According to the aspect of the present invention described above, by adjusting the angle bild formed by the first line segment and the second line segment of the angle bar on the side of the bucket to be 176 degrees or less, and by adjusting the angle bild formed by the second line segment of the angle bar and a centerline of the tipping cylinder to be 72.3 degrees or less, even if the bucket is inclined at the top layer, the lowering angle w of the front end of the lower surface of the bucket is adjusted to be 4.5 degrees. or less. Thus, the loaded soil and sand do not fall out of the bucket, even when the bucket is tilted at the top position, and a work machine is provided in which both the bucket and the fork can be used. In the work machine, in the case where the bucket is adjusted in the horizontal ground position and the lower surface of the bucket is arranged on the ground surface, one end of the tipping cylinder can be mounted below a mounting position for the boom on the working structure.

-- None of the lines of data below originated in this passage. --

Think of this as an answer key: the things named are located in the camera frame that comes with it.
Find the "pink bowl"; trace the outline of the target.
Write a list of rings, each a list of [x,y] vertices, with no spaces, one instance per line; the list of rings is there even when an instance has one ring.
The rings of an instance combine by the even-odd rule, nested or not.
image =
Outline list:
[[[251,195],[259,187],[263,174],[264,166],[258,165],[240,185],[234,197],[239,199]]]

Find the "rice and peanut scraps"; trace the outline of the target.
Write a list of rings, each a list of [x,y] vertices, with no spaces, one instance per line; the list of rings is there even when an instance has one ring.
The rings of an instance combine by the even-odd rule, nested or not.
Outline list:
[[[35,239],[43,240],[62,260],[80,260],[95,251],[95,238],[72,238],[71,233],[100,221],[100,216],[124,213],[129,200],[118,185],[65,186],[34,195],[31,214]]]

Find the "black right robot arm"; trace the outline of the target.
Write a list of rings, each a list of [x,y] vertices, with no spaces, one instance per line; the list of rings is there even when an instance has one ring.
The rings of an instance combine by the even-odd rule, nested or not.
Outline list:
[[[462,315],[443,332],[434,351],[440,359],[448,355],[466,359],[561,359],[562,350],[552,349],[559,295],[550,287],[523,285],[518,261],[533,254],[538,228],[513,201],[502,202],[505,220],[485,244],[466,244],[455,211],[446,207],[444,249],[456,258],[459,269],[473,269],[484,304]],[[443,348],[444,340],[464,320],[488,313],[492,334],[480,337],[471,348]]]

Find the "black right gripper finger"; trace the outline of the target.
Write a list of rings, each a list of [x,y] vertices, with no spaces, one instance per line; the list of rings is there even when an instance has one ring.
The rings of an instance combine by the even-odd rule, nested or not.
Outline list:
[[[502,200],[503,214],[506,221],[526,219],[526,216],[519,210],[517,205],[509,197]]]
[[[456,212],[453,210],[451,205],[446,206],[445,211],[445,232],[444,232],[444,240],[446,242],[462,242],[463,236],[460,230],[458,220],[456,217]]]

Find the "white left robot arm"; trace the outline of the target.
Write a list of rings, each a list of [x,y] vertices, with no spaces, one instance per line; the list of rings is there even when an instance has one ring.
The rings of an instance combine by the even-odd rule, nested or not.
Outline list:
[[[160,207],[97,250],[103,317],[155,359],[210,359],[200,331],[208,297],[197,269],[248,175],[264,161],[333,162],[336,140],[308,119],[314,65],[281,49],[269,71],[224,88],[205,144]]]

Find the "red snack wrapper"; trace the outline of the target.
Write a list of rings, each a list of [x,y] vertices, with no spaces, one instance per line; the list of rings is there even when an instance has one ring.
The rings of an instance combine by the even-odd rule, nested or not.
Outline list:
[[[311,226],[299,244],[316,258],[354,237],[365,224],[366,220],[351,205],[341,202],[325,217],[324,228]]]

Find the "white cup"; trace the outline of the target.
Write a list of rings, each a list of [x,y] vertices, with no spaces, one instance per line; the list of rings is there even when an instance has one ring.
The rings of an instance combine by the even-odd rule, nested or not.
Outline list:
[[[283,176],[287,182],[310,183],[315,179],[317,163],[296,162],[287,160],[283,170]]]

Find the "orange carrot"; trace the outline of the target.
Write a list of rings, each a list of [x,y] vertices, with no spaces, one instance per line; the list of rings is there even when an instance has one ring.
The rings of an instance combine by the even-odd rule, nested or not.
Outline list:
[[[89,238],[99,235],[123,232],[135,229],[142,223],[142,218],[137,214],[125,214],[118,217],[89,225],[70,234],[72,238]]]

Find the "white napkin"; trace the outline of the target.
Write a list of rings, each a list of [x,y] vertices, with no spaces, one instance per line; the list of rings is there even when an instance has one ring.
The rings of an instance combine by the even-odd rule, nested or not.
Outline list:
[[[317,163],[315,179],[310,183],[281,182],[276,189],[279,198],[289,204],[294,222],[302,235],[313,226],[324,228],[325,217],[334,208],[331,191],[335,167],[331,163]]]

Consequently, the angle of the bucket is not shifted between the ground position and a top position when the boom is lifted, so that the angular characteristic of the bucket in a horizontal state or an inclined state in the ground position can be improved.

Brief Description of the Drawings Fig. 1 is a side view showing the construction of a work machine according to an embodiment of the present invention.

Fig. 2 is a perspective view showing the construction of the work machine according to this embodiment.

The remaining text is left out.